What to Expect When Ya'll are Expecting

Updated: Jan 17

Growing up in the hills of East Tennessee, it was understood (at least in my family) that all new parents undergo a cultural rite of passage which often begins long before they've even conceived a child.



Part 1: The Family Wives' Tale


Within moments of a new exchange of wedding vows, Southern families will allege that a "sixth sense" has again awakened within the females of the bloodline allowing them to predict when a relative is pregnant.


For instance, on my mom's side, the ancestral gift is dreaming about fish and having excessive heartburn. (Yes, you read that correctly.)


Notably, neither of these are confirmable through any scientific discipline in existence, and in reality, it's a ruse to "encourage" young couples in the family to spill the tea.


Molly and I eventually came to terms with the fact that Aunt Pricilla's leftover gas station burrito could very well prompt an interrogation around our reproductive habits at the next reunion.



Part 2: The Gender Predictions


This phase only lasts for the first few months of pregnancy, but rest assured that in those months a steady stream of misinformation will flow, not relenting until someone produces a high-quality ultrasound image of a penis (or lack thereof).


A few personal examples:


"What's the heartrate? Low heartrate means boy!"


"A girl will sit high and steal mama's beauty!"


"If there was frost on the fields when you fertilized, it's a boy."


I even had a friend suggest that sprinkling baking soda after Molly used the restroom to see if it "fizzles" would "100% confirm" the baby's gender.


Because nothing says medical accuracy like recreating my 3rd grade science fair project in the toilet.



Part 3: The Birthday


Upon the birth of a child, a Southern family will seek to accomplish two things as quickly as possible:


  1. Take a multi-generational picture with all relatives in frame arranged chronologically.

  2. Definitively prove that the baby's genetic makeup is exclusive to their lineage.


The latter is accomplished through a process I refer to as "Pillaging the Archives" where everyone races to find a picture of a distant relative with facial features most comparable to your child‘s.

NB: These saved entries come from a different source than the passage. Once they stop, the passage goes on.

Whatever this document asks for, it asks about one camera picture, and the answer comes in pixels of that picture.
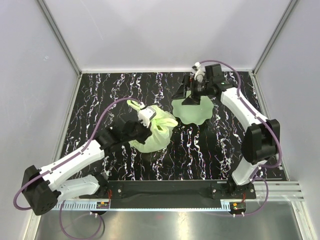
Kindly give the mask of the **light green plastic bag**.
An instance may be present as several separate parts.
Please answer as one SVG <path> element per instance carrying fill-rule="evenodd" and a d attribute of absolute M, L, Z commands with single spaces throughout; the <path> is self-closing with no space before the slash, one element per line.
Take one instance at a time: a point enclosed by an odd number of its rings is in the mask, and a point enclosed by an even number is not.
<path fill-rule="evenodd" d="M 156 116 L 151 120 L 150 130 L 152 135 L 146 140 L 145 144 L 141 144 L 136 140 L 132 140 L 129 144 L 141 153 L 152 153 L 166 148 L 173 134 L 173 129 L 178 125 L 176 118 L 168 111 L 162 110 L 157 105 L 150 105 L 155 111 Z"/>

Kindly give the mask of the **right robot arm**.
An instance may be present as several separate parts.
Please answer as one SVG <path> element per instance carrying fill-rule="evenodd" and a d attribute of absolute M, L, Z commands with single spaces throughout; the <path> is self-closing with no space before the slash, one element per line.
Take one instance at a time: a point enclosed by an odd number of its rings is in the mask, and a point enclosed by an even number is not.
<path fill-rule="evenodd" d="M 241 92 L 241 77 L 236 73 L 237 83 L 226 80 L 222 71 L 224 62 L 206 60 L 202 67 L 196 62 L 194 75 L 186 75 L 176 93 L 172 96 L 173 115 L 182 119 L 179 107 L 186 109 L 190 117 L 191 109 L 197 109 L 201 101 L 214 97 L 227 107 L 238 119 L 245 131 L 241 143 L 242 159 L 228 178 L 225 191 L 232 198 L 239 198 L 254 182 L 259 168 L 270 168 L 270 158 L 282 155 L 280 146 L 280 123 L 261 114 Z"/>

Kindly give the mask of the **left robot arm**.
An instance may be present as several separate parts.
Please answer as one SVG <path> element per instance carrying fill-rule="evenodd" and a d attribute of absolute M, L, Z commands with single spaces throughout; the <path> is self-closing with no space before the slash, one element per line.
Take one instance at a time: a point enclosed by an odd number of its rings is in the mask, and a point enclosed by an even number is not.
<path fill-rule="evenodd" d="M 119 150 L 125 143 L 145 144 L 152 135 L 149 120 L 118 121 L 97 131 L 91 141 L 49 165 L 24 171 L 22 194 L 33 213 L 41 216 L 62 201 L 81 196 L 103 198 L 108 193 L 108 180 L 100 173 L 71 179 L 88 165 Z"/>

For example, you may be assured that a faded Polaroid with an almost-transparent image of Cousin Mabel who died from Polio in the 1940s is obviously where your minutes-old newborn gets their looks.


But only moments later, someone may recover a profile of your 6x great Uncle Jasper chiseled into a piece of tree bark during the Civil War effectively dethroning Cousin Mabel and her high cheekbones.

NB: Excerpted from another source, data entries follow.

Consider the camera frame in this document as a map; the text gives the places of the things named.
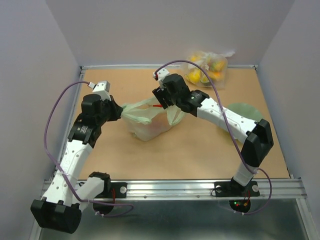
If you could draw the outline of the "green plastic bag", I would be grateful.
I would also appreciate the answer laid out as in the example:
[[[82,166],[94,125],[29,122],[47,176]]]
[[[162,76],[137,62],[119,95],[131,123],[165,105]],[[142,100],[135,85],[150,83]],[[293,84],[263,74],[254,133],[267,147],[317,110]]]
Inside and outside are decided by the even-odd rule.
[[[179,124],[186,115],[175,105],[166,109],[151,106],[158,104],[158,100],[151,97],[122,105],[121,119],[131,135],[144,142],[150,141]]]

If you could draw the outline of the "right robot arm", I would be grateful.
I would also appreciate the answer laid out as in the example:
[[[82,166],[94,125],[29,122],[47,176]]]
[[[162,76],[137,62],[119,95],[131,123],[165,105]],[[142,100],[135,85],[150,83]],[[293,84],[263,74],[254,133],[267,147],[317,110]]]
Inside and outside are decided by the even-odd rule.
[[[274,145],[270,123],[261,119],[241,116],[220,106],[212,97],[201,90],[190,90],[183,77],[169,73],[166,69],[154,73],[159,87],[152,92],[164,109],[176,106],[184,113],[206,120],[231,133],[233,139],[242,143],[242,163],[230,182],[231,192],[242,195],[256,174],[262,161]]]

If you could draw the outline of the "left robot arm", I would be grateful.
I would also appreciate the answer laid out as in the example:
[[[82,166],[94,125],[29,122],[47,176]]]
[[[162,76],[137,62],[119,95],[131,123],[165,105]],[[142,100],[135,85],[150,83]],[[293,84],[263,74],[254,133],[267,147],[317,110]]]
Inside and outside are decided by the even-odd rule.
[[[34,200],[30,210],[41,228],[74,233],[90,201],[111,193],[109,174],[93,172],[87,182],[75,190],[82,168],[93,151],[102,126],[117,121],[123,109],[109,95],[88,94],[83,97],[81,113],[68,134],[64,156],[50,187],[40,200]]]

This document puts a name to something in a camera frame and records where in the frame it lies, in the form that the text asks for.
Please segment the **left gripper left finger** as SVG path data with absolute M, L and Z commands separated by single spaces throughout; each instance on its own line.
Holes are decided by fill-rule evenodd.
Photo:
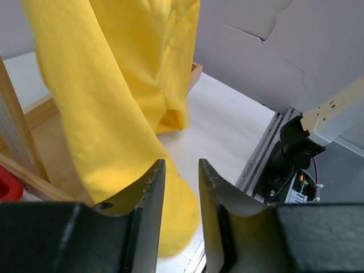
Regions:
M 166 165 L 89 207 L 2 202 L 2 272 L 155 272 Z

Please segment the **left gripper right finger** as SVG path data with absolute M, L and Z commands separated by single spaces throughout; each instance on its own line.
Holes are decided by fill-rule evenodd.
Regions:
M 362 204 L 265 205 L 198 162 L 207 272 L 362 272 Z

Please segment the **yellow shorts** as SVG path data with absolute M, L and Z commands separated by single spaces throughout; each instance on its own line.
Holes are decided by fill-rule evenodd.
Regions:
M 166 185 L 159 255 L 181 252 L 200 222 L 197 196 L 158 134 L 184 130 L 199 1 L 23 1 L 43 80 L 77 174 L 94 202 L 159 159 Z

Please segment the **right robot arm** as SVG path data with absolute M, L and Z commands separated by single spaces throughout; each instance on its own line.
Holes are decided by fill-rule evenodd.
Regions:
M 340 134 L 363 120 L 363 76 L 317 108 L 295 116 L 280 129 L 278 149 L 265 170 L 271 180 L 289 181 Z

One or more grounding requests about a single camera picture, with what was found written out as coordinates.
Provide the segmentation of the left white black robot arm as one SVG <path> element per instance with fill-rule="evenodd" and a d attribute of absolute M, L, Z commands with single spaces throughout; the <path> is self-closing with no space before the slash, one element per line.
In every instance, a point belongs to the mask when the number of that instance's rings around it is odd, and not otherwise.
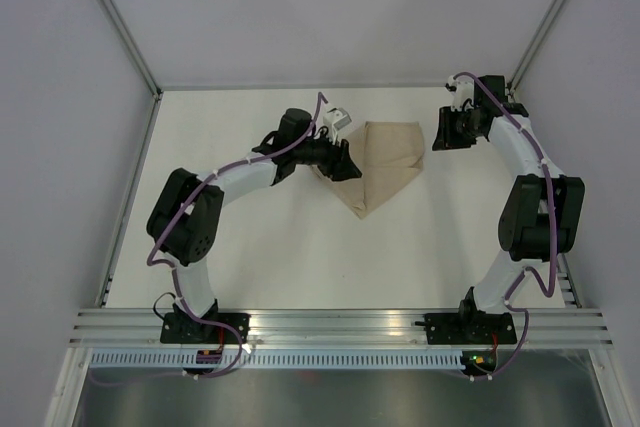
<path fill-rule="evenodd" d="M 217 299 L 208 276 L 207 256 L 216 239 L 222 209 L 312 166 L 332 182 L 362 176 L 340 136 L 351 123 L 342 108 L 316 106 L 314 113 L 289 108 L 278 127 L 242 159 L 201 177 L 184 168 L 169 175 L 146 224 L 154 245 L 149 266 L 166 265 L 174 285 L 184 332 L 206 343 L 218 331 Z"/>

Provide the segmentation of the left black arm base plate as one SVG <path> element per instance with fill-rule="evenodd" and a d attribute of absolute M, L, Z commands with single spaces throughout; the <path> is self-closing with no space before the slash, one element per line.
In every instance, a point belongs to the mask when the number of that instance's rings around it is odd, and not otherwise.
<path fill-rule="evenodd" d="M 215 318 L 235 329 L 242 342 L 247 340 L 250 330 L 250 315 L 245 312 L 222 312 Z M 181 310 L 164 315 L 160 334 L 161 344 L 205 345 L 224 344 L 237 345 L 238 339 L 226 328 L 202 324 L 192 320 Z"/>

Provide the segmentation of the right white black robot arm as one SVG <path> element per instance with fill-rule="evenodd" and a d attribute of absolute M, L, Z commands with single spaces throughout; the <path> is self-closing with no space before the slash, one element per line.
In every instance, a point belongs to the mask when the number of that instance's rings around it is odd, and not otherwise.
<path fill-rule="evenodd" d="M 545 298 L 556 291 L 558 260 L 575 243 L 585 196 L 579 177 L 566 175 L 537 139 L 523 104 L 510 99 L 502 76 L 461 72 L 445 85 L 434 151 L 469 149 L 485 139 L 501 156 L 513 185 L 498 221 L 500 251 L 483 279 L 469 288 L 454 314 L 428 322 L 478 342 L 493 327 L 512 326 L 511 299 L 532 278 Z"/>

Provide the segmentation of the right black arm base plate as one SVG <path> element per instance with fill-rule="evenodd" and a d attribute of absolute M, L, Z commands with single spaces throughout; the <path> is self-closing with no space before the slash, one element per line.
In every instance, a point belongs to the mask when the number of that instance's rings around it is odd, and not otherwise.
<path fill-rule="evenodd" d="M 478 313 L 463 319 L 457 313 L 427 313 L 421 322 L 429 345 L 515 345 L 517 335 L 508 313 Z"/>

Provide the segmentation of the beige cloth napkin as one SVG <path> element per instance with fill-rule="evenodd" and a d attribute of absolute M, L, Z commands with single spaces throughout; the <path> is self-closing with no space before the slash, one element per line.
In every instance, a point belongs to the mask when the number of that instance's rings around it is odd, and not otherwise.
<path fill-rule="evenodd" d="M 367 121 L 347 140 L 361 177 L 332 182 L 317 167 L 311 171 L 359 219 L 389 201 L 423 170 L 424 137 L 417 122 Z"/>

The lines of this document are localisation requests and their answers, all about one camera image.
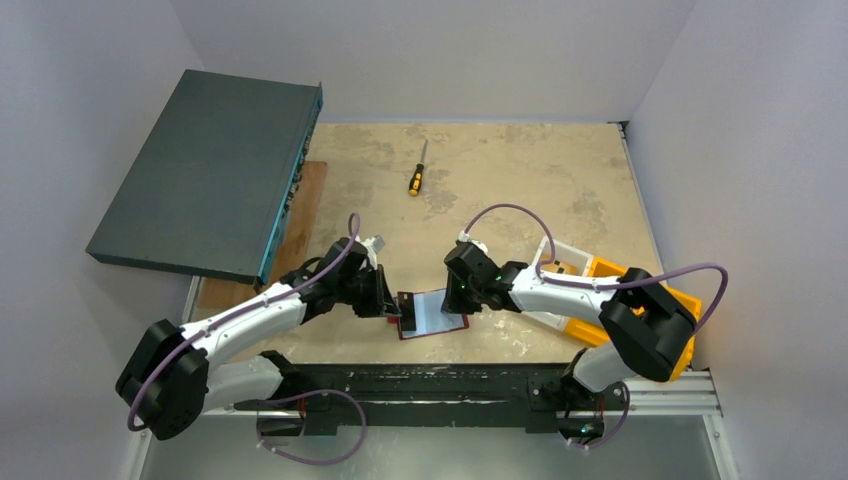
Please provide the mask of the red card holder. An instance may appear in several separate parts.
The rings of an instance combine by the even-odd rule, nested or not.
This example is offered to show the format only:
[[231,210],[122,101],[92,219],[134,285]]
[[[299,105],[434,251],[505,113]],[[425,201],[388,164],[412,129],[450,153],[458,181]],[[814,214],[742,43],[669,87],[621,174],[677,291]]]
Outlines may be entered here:
[[388,318],[388,323],[396,327],[400,340],[411,340],[469,328],[466,315],[448,314],[441,311],[445,289],[412,293],[415,295],[417,330],[415,332],[401,332],[397,324],[398,316]]

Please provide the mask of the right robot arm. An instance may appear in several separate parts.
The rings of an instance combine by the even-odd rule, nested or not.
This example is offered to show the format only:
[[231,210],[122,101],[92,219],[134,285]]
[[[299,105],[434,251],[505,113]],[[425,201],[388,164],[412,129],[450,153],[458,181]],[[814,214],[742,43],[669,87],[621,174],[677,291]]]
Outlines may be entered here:
[[477,241],[457,242],[444,264],[449,313],[544,312],[591,321],[606,332],[607,341],[576,354],[561,377],[563,397],[576,407],[631,377],[669,381],[696,327],[693,314],[640,268],[579,277],[525,262],[497,265]]

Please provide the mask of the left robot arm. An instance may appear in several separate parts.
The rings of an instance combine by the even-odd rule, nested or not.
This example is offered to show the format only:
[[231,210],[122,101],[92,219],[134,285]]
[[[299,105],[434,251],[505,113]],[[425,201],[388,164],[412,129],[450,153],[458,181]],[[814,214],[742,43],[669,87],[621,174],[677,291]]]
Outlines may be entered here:
[[185,431],[201,413],[244,401],[284,409],[297,399],[298,382],[272,353],[230,360],[262,339],[350,306],[360,318],[397,316],[377,261],[380,236],[343,237],[320,259],[318,271],[289,272],[266,291],[204,320],[177,326],[160,320],[144,332],[116,382],[129,406],[127,426],[159,440]]

As commentary continues, you and your exhausted spouse will nod in confusion until a victor is declared and it is decided that the angel in your arms bears an uncanny resemblance to a disfigured pine shaving.

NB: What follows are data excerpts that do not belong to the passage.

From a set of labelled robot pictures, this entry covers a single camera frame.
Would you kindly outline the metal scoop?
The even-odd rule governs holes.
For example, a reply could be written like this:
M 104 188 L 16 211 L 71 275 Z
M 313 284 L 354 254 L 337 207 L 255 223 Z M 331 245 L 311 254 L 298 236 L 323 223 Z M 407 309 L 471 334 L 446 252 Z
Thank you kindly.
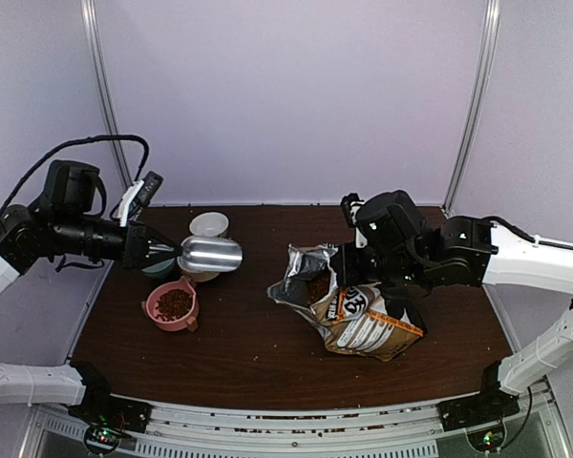
M 190 272 L 232 272 L 244 257 L 243 248 L 235 240 L 197 236 L 184 239 L 179 249 L 150 245 L 148 258 L 152 252 L 181 252 L 178 267 Z

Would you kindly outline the cream pet bowl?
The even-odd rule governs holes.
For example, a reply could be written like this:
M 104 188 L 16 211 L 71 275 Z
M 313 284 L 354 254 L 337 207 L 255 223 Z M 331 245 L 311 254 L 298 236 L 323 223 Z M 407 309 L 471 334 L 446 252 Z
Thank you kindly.
M 190 272 L 184 269 L 180 272 L 190 283 L 195 284 L 212 281 L 220 275 L 219 272 Z

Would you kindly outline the dog food bag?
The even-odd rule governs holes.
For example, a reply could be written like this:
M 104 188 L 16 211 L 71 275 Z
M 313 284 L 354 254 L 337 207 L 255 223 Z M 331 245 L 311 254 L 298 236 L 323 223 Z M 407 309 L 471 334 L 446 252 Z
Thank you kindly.
M 287 252 L 285 275 L 267 288 L 267 295 L 316 329 L 327 351 L 387 362 L 425 337 L 426 325 L 406 290 L 388 295 L 377 282 L 338 284 L 329 264 L 336 246 L 290 245 Z

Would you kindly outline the pink pet bowl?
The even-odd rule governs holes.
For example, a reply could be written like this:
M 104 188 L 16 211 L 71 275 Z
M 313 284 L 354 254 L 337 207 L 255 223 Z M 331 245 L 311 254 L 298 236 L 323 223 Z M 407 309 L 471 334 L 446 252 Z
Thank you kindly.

Part 4: The Everything After


From experience, this is most extensive phase of child-rearing in my family.


Also from experience? It's the absolute best.


In the timeless words of Randy Travis, my family's love for our boys stretches "deeper than the holler" and has blossomed so beautifully as they've grown.


They've rallied around us as we await the arrival of our little girl, and I know her story will be no different.


Through the quirks and chaos of being raised in the South, the presence and protection of my family is honestly the one thing I've never had to question.


From fish dreams to reality, I wouldn't have it any other way.